Integration is Hard
There's no one-size-fits-all approach to integrating with external systems because each system comes with its own unique requirements and constraints. This article aims to describe some of the varying approaches we used to integrate with external systems in a recent project we built for the AFL-CIO's Super PAC Worker's Voice.
For this project, integration with external vendors was the biggest technical hurdle to clear in order to ensure a successful launch. The project, called RePurpose, gives volunteers and activists a way to choose how the movement's resources get deployed. The more volunteering and activism a person does, the more RePurpose points they earn, which they can then use to direct the funding of things like more canvassers, direct mail pieces or online ads.
It's a way to give the people on the ground a say in how the money gets spent.
The volunteering and activism data for which RePurpose points get awarded exists in several separate systems:
VAN is the de facto standard tool used everywhere in progressive politics - from small local races all the way up to the Obama campaign. It's an organizing tool that stores volunteer records, canvass records (door knocks and phone calls), activist codes, and other organizing data used by progressive campaigns and organizations.
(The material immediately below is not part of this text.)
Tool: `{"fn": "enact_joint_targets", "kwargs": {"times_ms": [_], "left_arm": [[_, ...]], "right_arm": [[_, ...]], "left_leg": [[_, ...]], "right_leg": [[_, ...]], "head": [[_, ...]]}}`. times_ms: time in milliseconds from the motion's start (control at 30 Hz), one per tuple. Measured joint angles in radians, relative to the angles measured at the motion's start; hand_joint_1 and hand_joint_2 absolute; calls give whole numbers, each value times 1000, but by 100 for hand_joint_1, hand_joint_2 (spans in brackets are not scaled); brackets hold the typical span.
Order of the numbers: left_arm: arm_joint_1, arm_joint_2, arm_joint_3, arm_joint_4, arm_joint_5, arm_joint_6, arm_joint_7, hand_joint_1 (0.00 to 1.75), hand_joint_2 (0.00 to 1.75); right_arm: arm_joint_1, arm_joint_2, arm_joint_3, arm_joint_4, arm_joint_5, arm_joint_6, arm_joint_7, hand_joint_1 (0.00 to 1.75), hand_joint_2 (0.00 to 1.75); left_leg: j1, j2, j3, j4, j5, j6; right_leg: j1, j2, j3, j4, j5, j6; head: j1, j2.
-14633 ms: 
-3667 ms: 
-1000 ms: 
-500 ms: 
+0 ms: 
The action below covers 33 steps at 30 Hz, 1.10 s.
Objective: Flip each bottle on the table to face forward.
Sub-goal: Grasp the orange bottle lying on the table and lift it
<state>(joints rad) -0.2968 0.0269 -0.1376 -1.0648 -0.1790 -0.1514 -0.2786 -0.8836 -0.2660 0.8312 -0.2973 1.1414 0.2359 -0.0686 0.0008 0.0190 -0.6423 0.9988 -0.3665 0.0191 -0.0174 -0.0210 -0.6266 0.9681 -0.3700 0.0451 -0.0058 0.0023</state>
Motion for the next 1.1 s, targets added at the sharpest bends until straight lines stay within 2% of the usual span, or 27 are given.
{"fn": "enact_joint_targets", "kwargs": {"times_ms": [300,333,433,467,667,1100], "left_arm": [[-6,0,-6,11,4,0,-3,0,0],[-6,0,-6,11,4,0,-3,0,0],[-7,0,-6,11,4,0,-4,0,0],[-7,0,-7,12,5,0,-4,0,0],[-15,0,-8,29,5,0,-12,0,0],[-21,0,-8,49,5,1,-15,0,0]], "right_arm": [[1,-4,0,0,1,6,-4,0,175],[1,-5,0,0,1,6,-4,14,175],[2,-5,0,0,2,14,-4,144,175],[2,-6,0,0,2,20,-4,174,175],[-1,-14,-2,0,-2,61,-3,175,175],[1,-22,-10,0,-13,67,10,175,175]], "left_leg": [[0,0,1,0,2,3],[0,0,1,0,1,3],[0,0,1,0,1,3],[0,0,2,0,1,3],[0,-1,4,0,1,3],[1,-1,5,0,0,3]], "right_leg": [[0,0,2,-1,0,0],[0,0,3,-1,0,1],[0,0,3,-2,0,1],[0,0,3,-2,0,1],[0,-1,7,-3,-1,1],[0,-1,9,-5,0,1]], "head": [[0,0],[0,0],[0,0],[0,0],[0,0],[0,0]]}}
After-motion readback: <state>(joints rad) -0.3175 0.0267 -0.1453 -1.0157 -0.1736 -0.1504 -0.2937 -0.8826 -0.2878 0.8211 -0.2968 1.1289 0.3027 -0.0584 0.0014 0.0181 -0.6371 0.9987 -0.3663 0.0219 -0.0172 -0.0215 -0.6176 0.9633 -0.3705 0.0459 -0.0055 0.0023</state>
Salsa has a platform with a rich API and tools to create fundraising and advocacy campaigns and manage organizer data. It stores supporter records, online donation records, and pledges to take action - among other things.
Amicus is a new online tool that leverages Facebook connections of volunteers to enhance fundraising and advocacy campaigns. It stores a set of volunteer records, friend invite records, and social calling records.
The goal was straightforward - RePurpose needed to know when a volunteer was performing tasks in external systems, so that the user could receive points in RePurpose for those tasks. RePurpose itself has a Task model that supports multiple kinds of tasks in the various external systems - survey tasks, activist code tasks, and canvass tasks in VAN, donation tasks and action tasks in Salsa, and friend invite tasks and call tasks in Amicus. So a RePurpose administrator could set up a task that would award 10 RePurpose points each time a volunteer knocked on a door, made a phone call, or made a donation.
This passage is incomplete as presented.